Questione di narrativa

Il prepotente ritorno della Storia nel mondo atrofizzato dell’Occidente ha messo alla berlina una serie di problemi comunicativi. Per meglio spiegare la questione, dunque, occorre analizzare, per prima cosa, il concetto di polarizzazione. L’americanizzazione della società italiana si nota proprio in questo. Gli schieramenti faziosi non permettono un’analisi chiara di cosa succede nel mondo. Questo lo si è visto in maniera chiara durante i lunghi mesi della guerra tra Russia e Ucraina. In questo contesto, gettare fumo negli occhi è fin troppo facile. L’abnorme massa di informazioni gira in maniera vorticosa e senza controllo. Risulta quasi impossibile verificare e tutto viene immagazzinato e dimenticato in un arco di tempo brevissimo.
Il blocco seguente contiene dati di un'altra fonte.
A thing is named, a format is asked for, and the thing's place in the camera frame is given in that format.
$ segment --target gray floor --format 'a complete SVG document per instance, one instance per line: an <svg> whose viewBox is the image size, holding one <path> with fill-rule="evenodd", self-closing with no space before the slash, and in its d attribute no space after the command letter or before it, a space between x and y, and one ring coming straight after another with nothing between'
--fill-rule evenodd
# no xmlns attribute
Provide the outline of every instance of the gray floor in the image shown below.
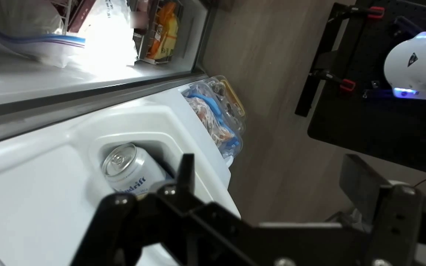
<svg viewBox="0 0 426 266"><path fill-rule="evenodd" d="M350 207L337 185L350 151L308 138L309 119L293 116L331 5L226 0L216 17L204 66L232 83L248 113L229 191L250 224L319 222ZM389 179L426 179L421 172L362 159Z"/></svg>

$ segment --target can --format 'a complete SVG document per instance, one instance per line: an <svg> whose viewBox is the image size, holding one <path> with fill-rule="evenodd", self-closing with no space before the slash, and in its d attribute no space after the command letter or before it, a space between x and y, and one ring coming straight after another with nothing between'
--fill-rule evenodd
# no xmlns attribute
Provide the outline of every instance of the can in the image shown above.
<svg viewBox="0 0 426 266"><path fill-rule="evenodd" d="M114 148L102 163L111 188L137 197L149 194L151 187L167 179L167 173L142 148L126 144Z"/></svg>

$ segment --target white refrigerator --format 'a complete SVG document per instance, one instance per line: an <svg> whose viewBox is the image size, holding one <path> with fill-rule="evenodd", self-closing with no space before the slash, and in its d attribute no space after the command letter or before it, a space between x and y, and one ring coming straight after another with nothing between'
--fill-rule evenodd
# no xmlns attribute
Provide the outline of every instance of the white refrigerator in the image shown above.
<svg viewBox="0 0 426 266"><path fill-rule="evenodd" d="M229 166L182 97L207 77L197 64L214 11L183 5L169 66L59 70L0 46L0 265L68 265L99 202L114 193L102 160L126 142L173 171L195 154L195 196L240 216ZM155 246L139 265L174 262Z"/></svg>

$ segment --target floor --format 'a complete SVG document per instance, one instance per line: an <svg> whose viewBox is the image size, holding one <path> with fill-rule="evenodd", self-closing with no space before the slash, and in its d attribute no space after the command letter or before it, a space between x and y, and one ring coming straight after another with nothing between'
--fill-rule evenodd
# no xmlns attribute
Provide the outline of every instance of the floor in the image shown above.
<svg viewBox="0 0 426 266"><path fill-rule="evenodd" d="M337 181L352 151L308 138L311 119L294 116L331 6L333 0L223 0L217 12L204 67L223 74L247 108L245 147L229 191L250 224L322 222L350 207ZM426 179L362 159L393 181Z"/></svg>

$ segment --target can lid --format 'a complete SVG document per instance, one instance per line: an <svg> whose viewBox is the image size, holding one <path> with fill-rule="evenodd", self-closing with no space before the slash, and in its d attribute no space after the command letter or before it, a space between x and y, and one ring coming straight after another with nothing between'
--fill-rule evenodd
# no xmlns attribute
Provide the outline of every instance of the can lid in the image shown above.
<svg viewBox="0 0 426 266"><path fill-rule="evenodd" d="M132 144L114 148L105 159L102 169L108 178L115 178L136 160L136 148Z"/></svg>
Il problema si lega con il tema della narrazione. Nella guerra in Est Europa, l’abilità di Kiev nel costruire una narrazione efficace sull’opinione pubblica attraverso metodi ultra contemporanei come i meme e le pagine social dedicate ha avuto effetti importanti. La stessa cosa vale per Israele. L’omissione di dettagli, l’attento utilizzo di alcune parole al posto di altre, l’esagerazione e l’invenzione di notizie, in poche parole la propaganda, sono metodi comunicativi di lunghissima data. Ma ci sono due sostanziali differenze tra ciò che accade oggi e ciò che succedeva in passato. La prima è, appunto, la grandissima polarizzazione e la difficoltà nel creare un dibattito costruttivo. Problematiche che non si ravvisavano nemmeno durante la Guerra Fredda. In un paese come il nostro, zona di scontro politico durissimo e terra di frontiera, i canali di dibattito erano numerosi e fecondi. Ora è tutto appiattito. La seconda differenza è la qualità dei mezzi di informazione. Il potenziale dl web e dei social è altissimo ma il flusso di notizie è ingestibile per un singolo fruitore. E quindi regolarlo è molto più semplice.
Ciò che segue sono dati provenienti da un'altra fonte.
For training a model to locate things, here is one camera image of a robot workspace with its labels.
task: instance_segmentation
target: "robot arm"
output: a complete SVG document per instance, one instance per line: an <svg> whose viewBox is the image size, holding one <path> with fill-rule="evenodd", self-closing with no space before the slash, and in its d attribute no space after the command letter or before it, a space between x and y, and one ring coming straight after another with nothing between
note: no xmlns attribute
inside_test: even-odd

Questo lunghissimo preambolo serve a spiegare il perché la narrativa abbia un ruolo così decisivo. Flusso ingestibile di informazioni, polarizzazione e disabitudine al concetto di propaganda hanno prodotto storture difficilmente immaginabili. Così, l’esodo degli armeni dall’Artsakh, preceduto da un blocco criminale da parte dell’Azerbaijan, è passato sostanzialmente sotto traccia. Per un mix di fattori, tra cui la vicinanza dell’Occidente a Baku e la pochezza politica di Pashinyan, Erevan non è riuscita a costruire una narrazione efficace. La surreale sfilata dell’esercito azero in una Stepanakert spettrale avrebbe avuto un impatto mediatico enorme in un qualsiasi altro contesto.

Oramai la politica è solo e unicamente spettacolo. Il crollo culturale è difficilmente arrestabile. Ciò è stato capito da Zelensky e dagli ucraini in primis. La teatralità delle sue comparsate, lo studiato cambio d’abito e l’accorato uso dei social sono temi che verranno scandagliati con dovizia di particolari dagli storici di domani. Tutto funzionale a perpetuare un certo tipo di narrazione.

Nella guerra iniziata da Israele per rappresaglia contro Hamas, la polarizzazione è evidente. Tuttavia, Israele ha più difficoltà a creare una narrazione condivisibile perché i sentimenti di vicinanza ai palestinesi sono comuni in gran parte del globo. E, soprattutto, perché i crimini efferati di Tel Aviv sono talmente palesi, nella loro arroganza, che non si possono nascondere nella marea di informazioni che viene catapultata addosso all’individuo. Questa è proprio la più grande speranza dei palestinesi: l’aiuto internazionale.

Social, guerra, narrazione, politica e spettacolo si sono legate in groviglio impossibile da districare. La spettacolarizzazione della politica e quindi delle guerra, proseguimento della politica con altri mezzi per citare von Clausewitz, è un processo che non sembra essere arrestabile nel breve periodo. La conseguenza è la banalizzazione. Il caso armeno e quello ucraino dimostrano che, mai come oggi, il successo o il fallimento di uomini politici, ma anche il destino di intere Nazioni e popolazioni, dipenda dalla capacità di utilizzare i mezzi propagandistici contemporanei per veicolare la propria narrazione. Tutto ciò è inquietante.